Recent changes in the decentralisation of Queensland Health’s Patient Safety Quality Improvement Service and the election of a new government in 2011 saw the assent of the Queensland Health and Hospital Boards Act, 2011. This means that each Hospital and Health Service holds governance to support patient safety and drive a review of a clinical incident. No longer is there a commitment to a standardised process of analysis because decentralisation provides a level of autonomy to patient safety, reporting and analysis of events. Furthermore, the Health and Hospital Boards Act 2011 maintained legislative enabling conditions that allow healthcare authorities the option to conduct RCA. While a patient safety entity, individuals granted access to view an RCA report, have been expanded.
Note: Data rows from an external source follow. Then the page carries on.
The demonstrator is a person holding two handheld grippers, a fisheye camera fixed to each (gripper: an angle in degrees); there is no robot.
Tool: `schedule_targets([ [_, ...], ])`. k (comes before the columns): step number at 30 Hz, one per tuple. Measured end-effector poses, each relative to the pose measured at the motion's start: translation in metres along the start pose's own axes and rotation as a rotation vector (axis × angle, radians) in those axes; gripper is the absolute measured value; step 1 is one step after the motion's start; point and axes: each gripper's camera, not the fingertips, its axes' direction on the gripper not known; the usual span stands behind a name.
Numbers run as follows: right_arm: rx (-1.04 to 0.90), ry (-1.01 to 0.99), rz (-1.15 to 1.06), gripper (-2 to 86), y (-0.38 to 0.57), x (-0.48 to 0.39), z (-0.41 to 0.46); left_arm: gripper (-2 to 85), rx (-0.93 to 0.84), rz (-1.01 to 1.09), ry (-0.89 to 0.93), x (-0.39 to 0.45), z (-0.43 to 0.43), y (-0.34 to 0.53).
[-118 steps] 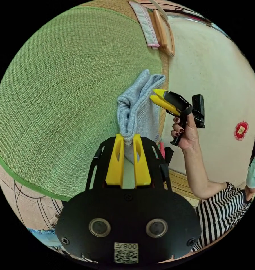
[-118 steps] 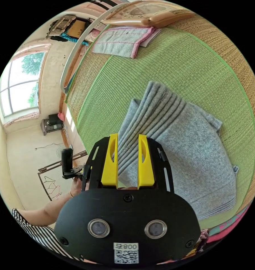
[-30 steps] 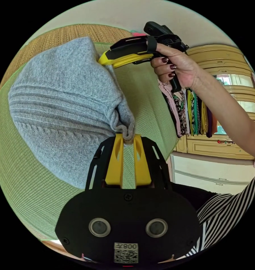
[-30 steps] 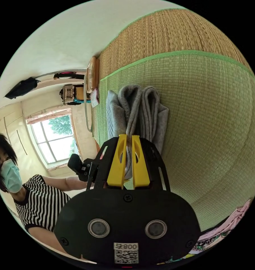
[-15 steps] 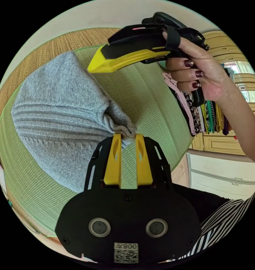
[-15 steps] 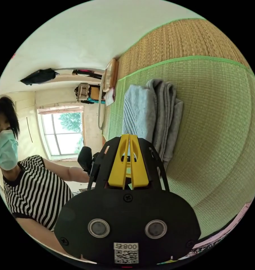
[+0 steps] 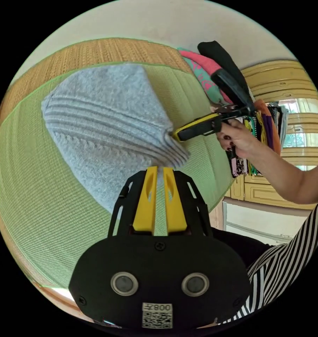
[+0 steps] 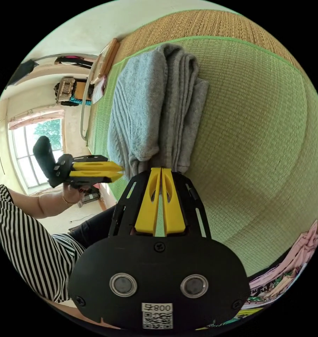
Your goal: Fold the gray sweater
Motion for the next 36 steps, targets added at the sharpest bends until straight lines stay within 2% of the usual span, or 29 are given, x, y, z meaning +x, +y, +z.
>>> schedule_targets([
  [3, 0.076, 0.020, -0.014, 0.0, 0.013, -0.020, -0.014, 0.8, -0.031, -0.037, 0.076, -0.010, 0.008, 0.003],
  [6, 0.126, 0.016, -0.096, 0.0, 0.023, -0.054, -0.022, 0.4, -0.048, 0.005, 0.028, 0.000, 0.001, 0.000],
  [8, 0.088, 0.031, -0.136, 0.0, 0.025, -0.070, -0.009, 0.2, -0.048, 0.028, -0.009, 0.007, -0.004, 0.002],
  [12, -0.071, 0.200, -0.116, 0.0, 0.030, -0.076, 0.046, 0.1, -0.037, 0.046, 0.017, 0.011, -0.021, 0.002],
  [15, -0.048, 0.176, -0.088, 0.0, 0.040, -0.080, 0.054, 0.1, 0.075, 0.076, 0.050, 0.013, -0.047, -0.001],
  [21, -0.024, 0.187, -0.079, 0.0, 0.049, -0.097, 0.065, 0.1, 0.210, 0.137, -0.032, 0.002, -0.068, -0.055],
  [26, -0.028, 0.333, -0.170, 0.0, 0.060, -0.134, 0.088, 0.1, 0.090, 0.187, -0.099, -0.013, -0.044, -0.104],
  [31, -0.006, 0.500, -0.235, 0.1, 0.072, -0.172, 0.113, 0.0, 0.118, 0.184, -0.047, -0.028, -0.042, -0.107],
  [36, 0.016, 0.517, -0.220, 0.1, 0.080, -0.186, 0.119, 0.0, 0.109, 0.182, -0.049, -0.041, -0.041, -0.113],
])
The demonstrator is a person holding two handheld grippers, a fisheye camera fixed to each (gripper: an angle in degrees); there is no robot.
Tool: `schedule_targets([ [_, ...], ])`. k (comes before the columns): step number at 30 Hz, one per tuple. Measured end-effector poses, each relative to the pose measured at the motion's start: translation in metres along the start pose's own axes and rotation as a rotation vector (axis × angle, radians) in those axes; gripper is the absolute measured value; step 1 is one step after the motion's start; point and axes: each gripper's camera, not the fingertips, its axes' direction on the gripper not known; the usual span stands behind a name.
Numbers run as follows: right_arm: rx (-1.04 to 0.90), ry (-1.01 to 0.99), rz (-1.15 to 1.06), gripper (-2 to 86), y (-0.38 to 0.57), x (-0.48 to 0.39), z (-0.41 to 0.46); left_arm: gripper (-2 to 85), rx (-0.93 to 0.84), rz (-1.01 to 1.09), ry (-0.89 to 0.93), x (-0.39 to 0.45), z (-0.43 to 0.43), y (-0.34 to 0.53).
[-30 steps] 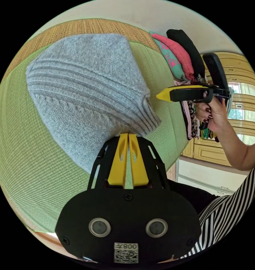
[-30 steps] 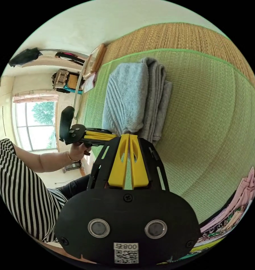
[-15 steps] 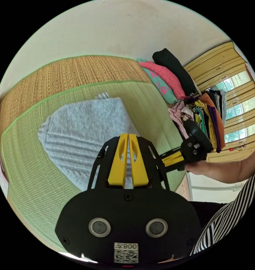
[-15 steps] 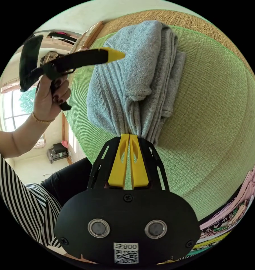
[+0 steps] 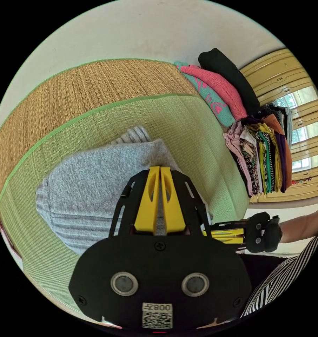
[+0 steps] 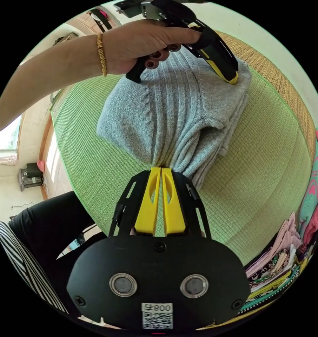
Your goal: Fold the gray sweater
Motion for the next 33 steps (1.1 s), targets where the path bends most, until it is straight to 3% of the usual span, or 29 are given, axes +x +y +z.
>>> schedule_targets([
  [9, 0.081, -0.055, 0.143, 0.0, 0.025, 0.007, -0.039, 0.0, 0.119, -0.073, 0.159, -0.038, -0.016, 0.028],
  [12, 0.054, -0.063, 0.180, 0.0, 0.028, 0.011, -0.027, 0.0, 0.027, -0.132, 0.192, -0.054, 0.010, 0.036],
  [16, 0.042, -0.078, 0.206, 0.0, 0.029, 0.010, -0.016, 0.1, 0.066, -0.186, 0.310, -0.087, 0.030, 0.039],
  [28, 0.122, -0.269, 0.396, 0.1, 0.066, 0.038, -0.013, 0.0, 0.200, -0.345, 0.316, -0.161, 0.025, 0.094],
  [33, 0.206, -0.277, 0.346, 0.0, 0.061, 0.026, -0.024, 0.1, 0.111, -0.380, 0.288, -0.187, 0.055, 0.101],
])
The Health and Hospital Boards Act, 2011

. . . replaces the quality assurance provisions of the Health Services Act 1991 (Part 4, Division 2), the provisions have been modified to reflect the

establishment of networks and to incorporate some of the protections that apply to root cause analysis teams (Health and Hospitals Network Bill, 2011, p.25).

This means legislative provisions provide protections for safety and quality committees to access RCA information more easily in the new Act (2011). The problem remains in the current legislation that bureaucracies shape not only the conduct of RCA but initiating processes while provisions of concealment are maintained and these conditions inherently contribute to accidents (Sagan, 2004) and fail to improve patient safety. Thus, policy-making needs to focus on issues of secrecy and concealment that limit the process of techniques to improve patient safety. Finally, the future of patient safety relies on new patient safety methodologies with a greater focus on safety. An example is reliable measures of incident reporting that provides data that is trustworthy and not bureaucratically tailored

for electoral purposes; where inter-organisational factors draw lessons that guide and prevent future patient harm rather than safety models that support subjective approaches.